Growing up, I always wanted to have the right answer.  Most of it stemmed from the desire to be praised by adults, whether they be my mom, a teacher, or someone else in authority.  I was the kid that never raised my hand unless I was absolutely sure I was going to be correct.  Fortunately, I’ve mostly grown out of this.  In most situations, I’m not afraid to ask questions, even if there’s a chance that people will think I’m foolish.  I’m now able to recognize that asking questions is what brings me the knowledge I desire.

When I say I’ve mostly grown out of this (I can still be reserved in new environments), there is one crucial area in which I’m still tentative about asking questions: my spiritual life.  My first semester in Scriptures class left me with doubts aplenty.  I have less “right” answers than I’ve ever had before.  So much so, that I’m quite overwhelmed at my lack of certainty and feel stuck.  I wouldn’t outright admit to being afraid to ask spiritual questions, but I am.  After almost 35+ years of simply believing everything I’ve ever been taught about God and the Bible, it’s been extremely difficult to start thinking for myself.  I almost feel like I’m always one step away from heresy.  After all, no one ever wakes up and decides to become a heretic.  It just kind of happens when you voice your beliefs and others decide you’re wrong and brand you as such.  And then burn you at the stake.

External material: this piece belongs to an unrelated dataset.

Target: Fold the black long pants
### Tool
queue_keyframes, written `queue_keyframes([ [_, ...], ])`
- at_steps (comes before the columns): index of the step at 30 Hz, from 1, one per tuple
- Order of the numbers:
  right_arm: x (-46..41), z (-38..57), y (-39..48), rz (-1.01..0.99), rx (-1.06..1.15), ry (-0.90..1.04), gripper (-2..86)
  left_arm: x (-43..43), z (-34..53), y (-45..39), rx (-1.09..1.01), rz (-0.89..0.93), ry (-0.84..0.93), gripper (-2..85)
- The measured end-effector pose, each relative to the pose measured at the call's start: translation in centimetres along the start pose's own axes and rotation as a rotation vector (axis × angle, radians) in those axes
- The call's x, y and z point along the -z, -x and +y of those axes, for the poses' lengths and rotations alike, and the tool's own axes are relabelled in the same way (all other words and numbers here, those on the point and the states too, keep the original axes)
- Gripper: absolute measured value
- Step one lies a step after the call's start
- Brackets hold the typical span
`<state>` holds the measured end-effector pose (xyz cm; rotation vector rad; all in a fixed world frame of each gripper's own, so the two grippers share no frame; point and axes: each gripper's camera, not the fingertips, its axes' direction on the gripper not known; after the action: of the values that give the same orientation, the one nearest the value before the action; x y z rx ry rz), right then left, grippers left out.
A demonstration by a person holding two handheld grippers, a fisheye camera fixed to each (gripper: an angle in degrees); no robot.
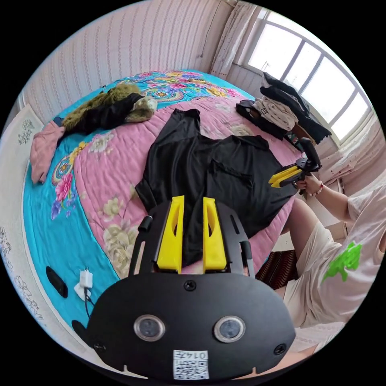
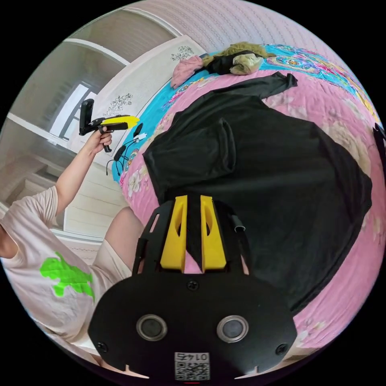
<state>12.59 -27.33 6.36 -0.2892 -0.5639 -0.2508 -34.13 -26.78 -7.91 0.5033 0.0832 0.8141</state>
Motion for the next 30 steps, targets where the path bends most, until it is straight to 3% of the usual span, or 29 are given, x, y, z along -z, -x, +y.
queue_keyframes([
  [7, 3.4, -11.2, -7.2, 0.172, -0.035, -0.102, 9.1, -9.4, -14.2, 1.8, -0.131, 0.023, -0.100, 8.1],
  [14, 5.7, -20.1, -14.0, 0.237, -0.139, -0.167, 11.9, -19.5, -24.4, 3.8, -0.106, -0.060, -0.052, 12.4],
  [19, 6.5, -24.3, -17.7, 0.261, -0.199, -0.167, 12.2, -24.9, -29.4, 3.9, -0.120, -0.173, -0.028, 14.6],
  [25, 6.6, -27.3, -21.3, 0.208, -0.246, -0.183, 12.1, -30.5, -33.6, 3.9, -0.117, -0.215, 0.006, 10.8],
  [27, 6.5, -28.0, -22.1, 0.182, -0.253, -0.191, 11.5, -31.5, -34.0, 4.1, -0.105, -0.171, -0.033, 9.8],
  [30, 7.1, -28.1, -22.6, 0.158, -0.275, -0.222, 9.9, -34.4, -34.3, 4.0, -0.106, -0.113, 0.062, 10.0],
])
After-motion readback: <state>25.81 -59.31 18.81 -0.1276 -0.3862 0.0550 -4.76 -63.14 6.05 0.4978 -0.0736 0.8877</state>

It is this fear (of being a heretic, not being burned at the stake) that has paralyzed me in my thought process.  I am not sure where to turn.  Most Christians would tell me to just read the Bible and let the Holy Spirit guide me.  The problem is that is what I’ve done my entire life and I think I need something different (I feel heretical even writing this – see?  I told you).  I need the words of someone who has been where I am to encourage me on my journey and tell me to revel in it.  To tell me that it’s ok to not know what you believe.  To help open my eyes to new ways of thinking.  To encourage me to challenge everything I’ve been taught.  To tell me that my questions don’t make me a heretic.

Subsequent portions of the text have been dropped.